Edit

Share via


Prevent torn writes with Azure managed disks

Azure managed disks have native protection against torn writes for 8-KiB and 16-KiB blocks of data to ensure data integrity, which you can use to reduce your performance overhead.

A torn write (or a partial write) can occur when a power loss or system crash interrupts a disk write, leaving a data block only partially updated. A partially updated data block results in an inconsistent page containing a mix of old and new data, essentially a torn page. Torn writes compromise data integrity, and data integrity is critical for applications like databases. Databases must detect and resolve torn writes to avoid corrupt records or indexes

Applications can use managed disk's native torn write prevention through atomic write operations for 8-KiB and 16-KiB blocks of data if the issued write aligns with the respective block offset. For example, a 16 KiB I/O issued to the disk at an offset that is a multiple of 16-KiB guarantees atomicity. With atomic writes, managed disks persist the entire block or nothing, so there's never a partial update. Using atomic writes with managed disk's protection against torn writes allows applications to improve transaction throughput and reduce write latency without traditional software overhead for preventing torn writes.

Traditional torn write protection

PostgreSQL uses full page writes, so the entire page is logged to the write ahead log before updating data files. MySQL (InnoDB) uses a doublewrite buffer, writing each page twice (first to a protected area, then to main storage) to ensure at least one intact copy. Both of these methods are effective but, introduce performance overhead due to extra I/Os. With managed disk's torn write prevention, there's no extra performance overhead.

Limitations

  • Your filesystem and your operating system must guarantee large atomic write support
    • Only supported for Linux VMs using version 6.13 or newer of the Linux kernel
      • As of 6.13, the Linux kernel introduced support for large atomic writes with direct IO for XFS and Ext4
  • Atomic write operations are only available when using managed disks with NVMe controllers

Prerequisites

  • Deploy a Linux VM with Linux kernel 6.13 or newer with a managed disk that's using an NVMe controller
  • Install the nvme-cli package on your VM
    • If your distribution uses the Advanced Package Tool (APT), use sudo apt install nvme-cli
  • 8-KiB and 16-KiB issued writes must align with their respective block offsets to ensure torn writes are prevented

Confirm your VM supports atomic writes

Access your VM and run lsblk, your disk should show up under the NVMe namespace (like nvme0n2).

Check the namespace parameters of the NVMe from the lsblk output with sudo nvme id-ns <your-nvme-here> (an example would be /dev/nvme0n2). Verify that the values of nawun, nawupf, and nabspf report values that indicate 16-KiB atomic wrote support. The output of these values should be either 31 (lbads:9) or 3 (lbads:12).

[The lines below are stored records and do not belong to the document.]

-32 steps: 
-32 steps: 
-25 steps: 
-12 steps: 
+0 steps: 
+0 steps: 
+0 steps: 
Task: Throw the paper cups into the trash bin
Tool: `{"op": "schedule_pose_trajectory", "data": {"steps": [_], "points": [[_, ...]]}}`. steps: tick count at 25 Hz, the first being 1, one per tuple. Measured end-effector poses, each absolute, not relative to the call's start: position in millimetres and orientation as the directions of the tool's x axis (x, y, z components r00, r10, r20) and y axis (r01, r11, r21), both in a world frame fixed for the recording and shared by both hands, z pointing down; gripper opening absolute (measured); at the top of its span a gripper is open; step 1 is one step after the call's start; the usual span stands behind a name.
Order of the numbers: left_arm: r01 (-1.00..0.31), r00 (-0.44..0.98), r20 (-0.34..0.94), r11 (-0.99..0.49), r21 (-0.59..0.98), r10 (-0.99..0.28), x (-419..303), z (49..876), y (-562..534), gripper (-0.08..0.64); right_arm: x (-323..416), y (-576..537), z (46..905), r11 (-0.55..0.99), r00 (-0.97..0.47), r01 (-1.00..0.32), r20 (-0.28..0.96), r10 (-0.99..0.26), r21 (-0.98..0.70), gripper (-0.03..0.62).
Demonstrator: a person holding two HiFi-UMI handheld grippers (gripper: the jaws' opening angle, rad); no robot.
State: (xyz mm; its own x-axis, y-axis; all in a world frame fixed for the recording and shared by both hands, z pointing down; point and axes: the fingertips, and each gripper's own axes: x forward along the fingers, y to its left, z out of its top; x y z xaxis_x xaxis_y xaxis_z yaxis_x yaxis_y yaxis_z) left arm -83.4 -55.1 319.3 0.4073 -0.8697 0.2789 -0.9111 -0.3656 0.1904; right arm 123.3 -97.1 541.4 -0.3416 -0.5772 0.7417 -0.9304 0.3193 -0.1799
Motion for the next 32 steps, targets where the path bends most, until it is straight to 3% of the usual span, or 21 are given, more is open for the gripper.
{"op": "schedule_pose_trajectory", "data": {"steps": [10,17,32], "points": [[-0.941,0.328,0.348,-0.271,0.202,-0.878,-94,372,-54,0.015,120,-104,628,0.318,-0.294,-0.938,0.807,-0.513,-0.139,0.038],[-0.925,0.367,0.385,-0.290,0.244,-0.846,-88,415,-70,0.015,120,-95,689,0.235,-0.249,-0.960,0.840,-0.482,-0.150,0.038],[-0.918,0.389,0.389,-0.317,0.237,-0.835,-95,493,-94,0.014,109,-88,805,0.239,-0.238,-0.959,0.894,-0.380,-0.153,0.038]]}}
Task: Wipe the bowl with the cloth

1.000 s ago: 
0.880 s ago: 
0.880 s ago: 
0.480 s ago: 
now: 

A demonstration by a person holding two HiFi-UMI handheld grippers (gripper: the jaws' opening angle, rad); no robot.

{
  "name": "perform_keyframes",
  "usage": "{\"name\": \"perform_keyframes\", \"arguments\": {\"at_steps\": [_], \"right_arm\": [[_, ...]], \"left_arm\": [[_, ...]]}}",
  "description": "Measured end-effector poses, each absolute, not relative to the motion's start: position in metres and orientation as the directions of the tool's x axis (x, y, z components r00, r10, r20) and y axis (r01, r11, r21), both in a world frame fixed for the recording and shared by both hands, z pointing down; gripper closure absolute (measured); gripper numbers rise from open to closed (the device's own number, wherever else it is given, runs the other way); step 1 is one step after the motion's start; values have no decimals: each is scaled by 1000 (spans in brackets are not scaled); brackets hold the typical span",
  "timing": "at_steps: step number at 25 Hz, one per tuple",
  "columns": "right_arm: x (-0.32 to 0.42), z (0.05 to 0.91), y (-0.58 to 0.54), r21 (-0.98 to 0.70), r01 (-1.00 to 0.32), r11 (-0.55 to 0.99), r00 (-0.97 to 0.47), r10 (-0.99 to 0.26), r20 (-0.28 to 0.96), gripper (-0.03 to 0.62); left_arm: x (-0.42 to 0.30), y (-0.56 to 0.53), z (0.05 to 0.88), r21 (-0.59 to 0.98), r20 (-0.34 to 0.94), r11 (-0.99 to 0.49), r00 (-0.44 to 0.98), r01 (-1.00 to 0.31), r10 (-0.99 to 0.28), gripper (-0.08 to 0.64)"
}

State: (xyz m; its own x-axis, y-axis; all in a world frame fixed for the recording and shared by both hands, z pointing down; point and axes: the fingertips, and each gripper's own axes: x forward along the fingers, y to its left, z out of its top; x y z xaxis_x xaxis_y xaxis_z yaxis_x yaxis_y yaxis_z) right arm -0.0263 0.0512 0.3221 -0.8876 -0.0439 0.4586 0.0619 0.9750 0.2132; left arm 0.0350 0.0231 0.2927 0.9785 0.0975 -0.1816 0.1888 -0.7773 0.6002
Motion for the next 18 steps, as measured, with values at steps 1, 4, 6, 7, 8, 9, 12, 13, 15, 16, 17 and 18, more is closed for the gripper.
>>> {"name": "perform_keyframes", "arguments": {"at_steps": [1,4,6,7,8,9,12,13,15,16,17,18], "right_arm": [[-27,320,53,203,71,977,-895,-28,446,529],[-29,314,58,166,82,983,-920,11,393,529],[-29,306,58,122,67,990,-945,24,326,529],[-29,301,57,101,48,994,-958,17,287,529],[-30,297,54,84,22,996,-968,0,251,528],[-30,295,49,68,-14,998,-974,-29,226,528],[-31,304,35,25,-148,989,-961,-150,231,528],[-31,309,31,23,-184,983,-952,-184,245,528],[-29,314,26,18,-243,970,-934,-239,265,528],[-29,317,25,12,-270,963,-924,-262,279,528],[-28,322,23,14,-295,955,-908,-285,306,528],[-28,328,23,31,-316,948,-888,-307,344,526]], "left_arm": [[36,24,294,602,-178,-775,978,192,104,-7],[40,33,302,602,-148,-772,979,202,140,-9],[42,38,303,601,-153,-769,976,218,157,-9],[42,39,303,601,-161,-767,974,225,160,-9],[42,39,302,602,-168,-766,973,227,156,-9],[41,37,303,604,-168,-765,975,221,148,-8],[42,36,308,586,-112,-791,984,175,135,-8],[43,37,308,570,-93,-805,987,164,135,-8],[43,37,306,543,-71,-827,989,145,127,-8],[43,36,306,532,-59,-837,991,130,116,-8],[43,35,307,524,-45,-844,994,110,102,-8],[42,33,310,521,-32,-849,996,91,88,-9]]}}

Verify kernel atomic write support

Next, inspect atomic write parameters for 16-KiB atomic write size and alignment boundaries.

cat /sys/class/block/nvme0n2/queue/atomic_write_unit_max_bytes
cat /sys/class/block/nvme0n2/queue/atomic_write_unit_min_bytes
cat /sys/class/block/nvme0n2/queue/atomic_write_boundary_bytes
cat /sys/class/block/nvme0n2/queue/atomic_write_max_bytes

Set up and use the filesystem

Once you confirm that both the VM and the kernel support atomic writes, create an XFS filesystem with 16-KiB block size. You can create an XFS filesystem with the mkfs.xfs command. Include the following parameters -b size=16384 <your-nvme-here> (an example value for your NVMe is /dev/nvme0n2).

Now that you have setup the filesystem. Configure your application to write atomically with direct IO and the same block size formatted. One way of doing this is with the fio command. Include the following parameters: direct=1 atomic=1 bs=16k.